[TASK BRIEF] The answer is all of the data repeated exactly, with each picture omitted.

[AVAILABLE DATA]

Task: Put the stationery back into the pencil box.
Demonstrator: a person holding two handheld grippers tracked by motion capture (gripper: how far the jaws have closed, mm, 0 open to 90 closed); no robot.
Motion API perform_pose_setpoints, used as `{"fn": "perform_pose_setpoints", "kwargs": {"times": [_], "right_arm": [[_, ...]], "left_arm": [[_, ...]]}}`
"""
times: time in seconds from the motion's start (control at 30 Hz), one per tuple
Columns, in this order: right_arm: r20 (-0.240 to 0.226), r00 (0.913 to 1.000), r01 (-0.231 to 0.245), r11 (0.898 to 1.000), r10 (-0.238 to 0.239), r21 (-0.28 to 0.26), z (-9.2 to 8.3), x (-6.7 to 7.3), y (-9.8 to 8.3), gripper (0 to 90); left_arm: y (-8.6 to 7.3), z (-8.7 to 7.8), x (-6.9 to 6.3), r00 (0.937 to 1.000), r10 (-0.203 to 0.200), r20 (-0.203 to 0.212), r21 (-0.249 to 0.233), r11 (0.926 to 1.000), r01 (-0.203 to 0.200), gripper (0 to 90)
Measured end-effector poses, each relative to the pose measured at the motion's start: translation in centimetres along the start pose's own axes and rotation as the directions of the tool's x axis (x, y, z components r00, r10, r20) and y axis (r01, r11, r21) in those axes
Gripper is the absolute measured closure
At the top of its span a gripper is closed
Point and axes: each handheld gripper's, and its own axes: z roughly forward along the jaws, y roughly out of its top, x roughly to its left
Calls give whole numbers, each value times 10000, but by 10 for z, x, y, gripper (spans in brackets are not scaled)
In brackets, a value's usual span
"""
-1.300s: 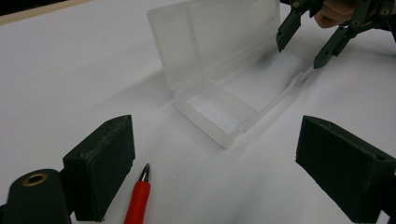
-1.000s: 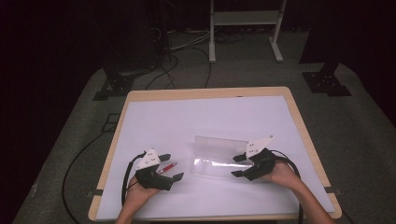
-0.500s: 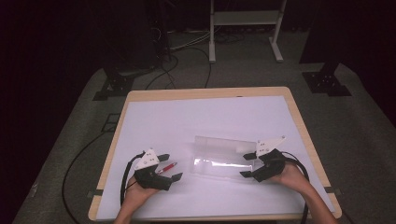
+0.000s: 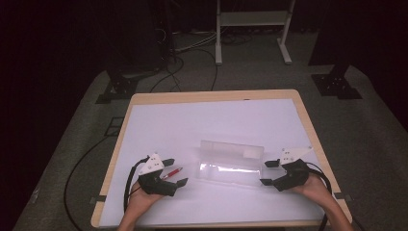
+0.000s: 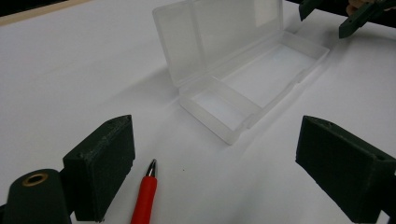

[WRITTEN REPLY]
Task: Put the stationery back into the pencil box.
Demonstrator: a person holding two handheld grippers tracked by motion capture (gripper: how far the jaws have closed, mm, 0 open to 90 closed); no robot.
Motion API perform_pose_setpoints, used as `{"fn": "perform_pose_setpoints", "kwargs": {"times": [_], "right_arm": [[_, ...]], "left_arm": [[_, ...]]}}`
"""
times: time in seconds from the motion's start (control at 30 Hz), one per tuple
Columns, in this order: right_arm: r20 (-0.240 to 0.226), r00 (0.913 to 1.000), r01 (-0.231 to 0.245), r11 (0.898 to 1.000), r10 (-0.238 to 0.239), r21 (-0.28 to 0.26), z (-9.2 to 8.3), x (-6.7 to 7.3), y (-9.8 to 8.3), gripper (0 to 90); left_arm: y (-8.6 to 7.3), z (-8.7 to 7.8), x (-6.9 to 6.3), r00 (0.937 to 1.000), r10 (-0.203 to 0.200), r20 (-0.203 to 0.212), r21 (-0.249 to 0.233), r11 (0.926 to 1.000), r01 (-0.203 to 0.200), gripper (0 to 90)
Measured end-effector poses, each relative to the pose measured at the motion's start: translation in centimetres along the start pose's own axes and rotation as the directions of the tool's x axis (x, y, z components r00, r10, r20) and y axis (r01, r11, r21) in those axes
Gripper is the absolute measured closure
At the top of its span a gripper is closed
Point and axes: each handheld gripper's, and its own axes: z roughly forward along the jaws, y roughly out of its top, x roughly to its left
Calls give whole numbers, each value times 10000, but by 10 for z, x, y, gripper (spans in brackets are not scaled)
In brackets, a value's usual span
"""
-1.300s: 
-1.000s: 
-0.500s: 
+0.000s: 
+0.000s: 

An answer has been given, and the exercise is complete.